Até os 11, quando fui a Fortaleza conhecer a família de meu pai, meu projeto era estudar medicina. Mas o sonho foi enterrado com o cadáver que eu vi na Faculdade de Medicina, desfigurado, boiando em formol. Passei muito mal. Eu não tinha os nervos, a devida serenidade para enfrentar tais situações. Ao longo da vida, minha resposta foi valorizar a saúde e ocupar-me com a prevenção. Leio apaixonadamente sobre o assunto e faço o possível para mantê-la. Acho que, de um modo geral, as pessoas menosprezam o corpo, desrespeitando-lhe as exigências.

Por outro lado essa idolatria no mundo atual, a obsessiva malhação nas academias, não me convence. Não passa de modismo meio mórbido. Uma falta de equilíbrio bastante insana, que aponta para um vazio interior deplorável. As pessoas descartaram o fanatismo religioso e adotaram o fanatismo atlético.

Saúde para mim brota do reconhecimento e preenchimento das profundas necessidades de cada um. Acho que tem a ver com o que Jungfala sobre o processo de individuação, a possibilidade de desabrochar-se em plenitude. Essa história de amordaçar os sentimentos é uma submissão covarde ao culto das aparências. Puro medo de manifestar fraqueza. E quem não tem as suas? Mas se fraqueza disfarçada é altamente corrosiva, quando assumida perde o travo, fica mais convivível, mais combatível.

Que história é essa dos homens posarem de deuses? Não quererem confessar que levaram porrada? Adoro o poema de Pessoa em que ele desmascara tal vaidade covarde.
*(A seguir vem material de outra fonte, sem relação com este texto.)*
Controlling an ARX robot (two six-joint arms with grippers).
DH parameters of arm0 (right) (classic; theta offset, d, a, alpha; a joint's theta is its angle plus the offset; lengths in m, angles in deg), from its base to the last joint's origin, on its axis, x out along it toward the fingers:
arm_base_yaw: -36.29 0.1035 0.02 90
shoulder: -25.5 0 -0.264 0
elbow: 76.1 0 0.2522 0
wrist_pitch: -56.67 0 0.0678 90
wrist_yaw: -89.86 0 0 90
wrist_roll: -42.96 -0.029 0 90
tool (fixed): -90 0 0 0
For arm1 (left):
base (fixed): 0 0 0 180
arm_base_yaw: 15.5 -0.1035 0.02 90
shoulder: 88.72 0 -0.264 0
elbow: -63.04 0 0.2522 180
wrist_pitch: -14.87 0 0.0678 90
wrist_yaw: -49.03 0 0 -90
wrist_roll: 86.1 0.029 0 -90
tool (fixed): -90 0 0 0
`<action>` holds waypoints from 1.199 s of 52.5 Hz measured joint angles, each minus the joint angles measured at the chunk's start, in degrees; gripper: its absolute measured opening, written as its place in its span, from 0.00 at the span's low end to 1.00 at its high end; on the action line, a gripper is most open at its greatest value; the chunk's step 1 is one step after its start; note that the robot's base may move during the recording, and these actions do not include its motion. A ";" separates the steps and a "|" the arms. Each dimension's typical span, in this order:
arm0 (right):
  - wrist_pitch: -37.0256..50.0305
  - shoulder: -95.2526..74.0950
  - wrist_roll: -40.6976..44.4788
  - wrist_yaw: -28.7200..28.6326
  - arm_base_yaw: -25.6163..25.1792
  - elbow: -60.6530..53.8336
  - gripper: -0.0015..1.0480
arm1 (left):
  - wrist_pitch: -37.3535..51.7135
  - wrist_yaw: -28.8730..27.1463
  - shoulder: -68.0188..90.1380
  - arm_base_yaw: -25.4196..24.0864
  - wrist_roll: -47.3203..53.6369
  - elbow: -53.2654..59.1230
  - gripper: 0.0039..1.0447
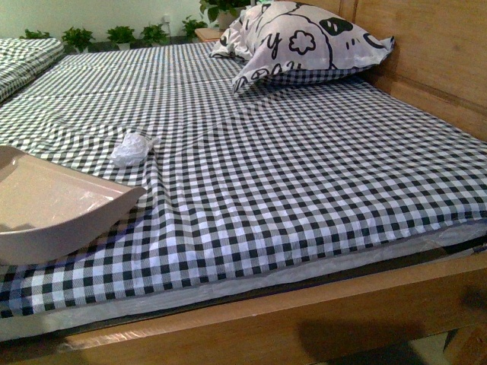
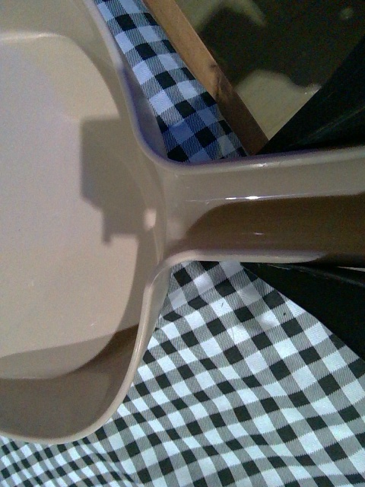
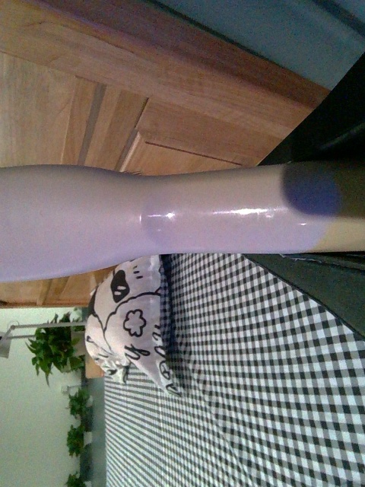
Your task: Clean up trash
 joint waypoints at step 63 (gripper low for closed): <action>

Nos dias de hoje o mito do sucesso é tão ditatorial que as pessoas não ousam admitir suas falhas e incapacidades. Tudo porque o próximo é antes de tudo visto como um competidor em potencial. Ninguém quer ficar por baixo. Tem que levar a melhor nem que seja de fachada. As pessoas vivendo a vida como se estivessem o tempo todo no palco.

Vejo a poesia como um eficaz “conhece-te a ti mesmo”, isso na modalidade lírica, um “conheçamo-nos a nós mesmos” na modalidade épica. Suponho que nunca recorri a psicanálise por causa desse hábito de descer sozinha ao meu porão. E até comprazer-me nesses mergulhos no escuro. Além de suspeitar de tudo por onde passa o dinheiro, de tudo que cheira a negócio e dá espaço para charlatanismo, sempre detestei tutelas.
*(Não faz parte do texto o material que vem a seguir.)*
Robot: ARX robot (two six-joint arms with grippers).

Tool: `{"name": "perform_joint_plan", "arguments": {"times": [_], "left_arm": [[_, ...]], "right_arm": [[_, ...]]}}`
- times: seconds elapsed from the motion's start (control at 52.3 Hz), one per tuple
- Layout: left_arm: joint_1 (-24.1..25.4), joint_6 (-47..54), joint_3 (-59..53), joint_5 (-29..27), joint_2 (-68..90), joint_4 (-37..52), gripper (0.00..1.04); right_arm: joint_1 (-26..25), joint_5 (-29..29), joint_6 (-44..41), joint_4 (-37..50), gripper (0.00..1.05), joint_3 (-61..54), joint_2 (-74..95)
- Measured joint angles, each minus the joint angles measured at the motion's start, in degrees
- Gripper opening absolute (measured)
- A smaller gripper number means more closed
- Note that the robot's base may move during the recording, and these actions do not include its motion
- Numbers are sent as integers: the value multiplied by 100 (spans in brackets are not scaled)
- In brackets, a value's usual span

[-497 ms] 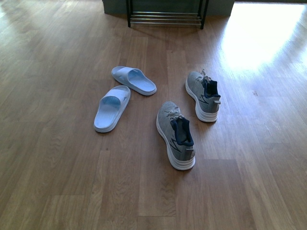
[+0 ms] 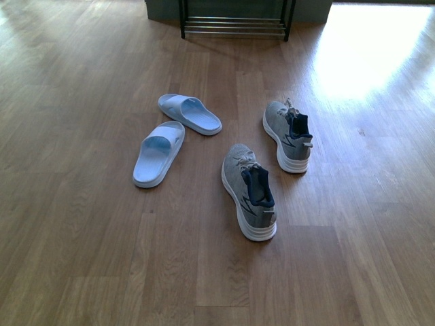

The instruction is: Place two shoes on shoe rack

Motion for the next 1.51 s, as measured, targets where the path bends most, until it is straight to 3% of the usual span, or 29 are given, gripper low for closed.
{"name": "perform_joint_plan", "arguments": {"times": [1.509], "left_arm": [[0, 0, 0, 0, 0, 0, 95]], "right_arm": [[0, 0, 0, 2, 95, 0, 0]]}}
A poesia me compraz por ser atividade de absoluta independência. Me faz sentir livre (embora, a rigor, a liberdade não passe de uma utopia), é um vinho reconstituinte. Produzi-la me dá também uma sensação de poder. Só eu posso executar a minha poesia. Não posso delegar a ninguém a tarefa. Gosto muito de cozinhar e já ensinei muita gente a fazer do meu jeito. E as pessoas executam como se fosse com as minhas mãos. Mas poesia não é ensinável.

Tem muito autor por aí falando no sofrimento do ato de escrever. Cada um fala da sua experiência particular, é claro. No meu caso seria uma mentira descarada, pois se a vida me faz penar e já me feriu muitas vezes, a literatura sempre me proporcionou prazer. Através dela posso dialogar com a dor e transfigurá-la. Escrever para mim só foi desagradável quando no serviço público eu tinha que “redigir”, isto é, utilizar-me da linguagem convencional, rígida, fossilizada. Era um uniforme com que eu tinha de vestir o pensamento alugado, que não era meu. Tratava-se de um ato de disciplina, nada a ver com o ato de criação. Mas a criação é uma dança da alma. Vale o tempo empregado.
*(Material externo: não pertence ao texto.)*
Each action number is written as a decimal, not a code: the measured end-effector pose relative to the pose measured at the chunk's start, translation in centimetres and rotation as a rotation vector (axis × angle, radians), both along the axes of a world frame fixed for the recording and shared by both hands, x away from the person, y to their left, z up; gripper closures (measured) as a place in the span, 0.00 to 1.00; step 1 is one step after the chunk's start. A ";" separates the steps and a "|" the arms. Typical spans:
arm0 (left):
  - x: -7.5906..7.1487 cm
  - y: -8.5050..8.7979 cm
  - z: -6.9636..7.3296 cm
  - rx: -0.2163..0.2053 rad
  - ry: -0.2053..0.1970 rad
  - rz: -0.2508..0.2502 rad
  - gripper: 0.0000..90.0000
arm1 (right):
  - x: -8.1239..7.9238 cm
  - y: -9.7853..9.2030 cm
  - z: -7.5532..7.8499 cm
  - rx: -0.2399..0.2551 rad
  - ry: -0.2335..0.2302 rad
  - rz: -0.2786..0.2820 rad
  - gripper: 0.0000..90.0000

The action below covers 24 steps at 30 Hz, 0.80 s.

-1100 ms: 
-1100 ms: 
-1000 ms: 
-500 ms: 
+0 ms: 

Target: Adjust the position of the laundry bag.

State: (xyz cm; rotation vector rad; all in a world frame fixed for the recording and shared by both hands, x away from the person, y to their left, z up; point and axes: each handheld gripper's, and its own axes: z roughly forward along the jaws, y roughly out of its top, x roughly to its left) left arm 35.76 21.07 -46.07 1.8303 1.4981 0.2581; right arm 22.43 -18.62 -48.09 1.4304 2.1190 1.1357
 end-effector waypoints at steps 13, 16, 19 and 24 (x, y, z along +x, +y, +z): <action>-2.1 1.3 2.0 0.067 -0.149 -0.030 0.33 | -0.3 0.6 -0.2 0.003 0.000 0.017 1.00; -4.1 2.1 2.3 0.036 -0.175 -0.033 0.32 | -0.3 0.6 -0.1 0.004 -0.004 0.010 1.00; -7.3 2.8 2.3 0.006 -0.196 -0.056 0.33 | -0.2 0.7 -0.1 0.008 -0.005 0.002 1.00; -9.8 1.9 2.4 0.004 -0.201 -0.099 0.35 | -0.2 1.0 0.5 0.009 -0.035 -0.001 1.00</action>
Como lidar com palavras é um ato altamente aprazível (poucos fazem poesia, mas muitos brincam de palavras cruzadas), temos aí uma ocupação terapêutica. O prazer sempre foi manancial de saúde. Eu consegui através da poesia restabelecer o equilíbrio pessoal ameaçado pelas exigências familiares e profissionais. Os encargos particulares e públicos eram tantos que eu me sentia sugada por força centrífuga, afastada de mim mesma, girando em torno dos outros.

É comum as mulheres passarem pelo processo de perda de identidade, não saberem quem são além de filhas, esposas, mães, amantes, secretárias, profissionais, etc. Abdicarem até da primazia do pensamento sobre a vida. Passarem a pensar conforme vivem e não o inverso. A entrega total ao outro é nociva, tem que haver momentos de pausa e retorno ao âmago de cada um. De vez em quando precisa ocorrer revolução na casa antropófaga que vai engolindo nossos pensamentos, mãos, pés e sobretudo nosso tempo. Temos que reagir sem sentimento de culpa contra o canibalismo do excesso altruístico, o auto-esvaziamento.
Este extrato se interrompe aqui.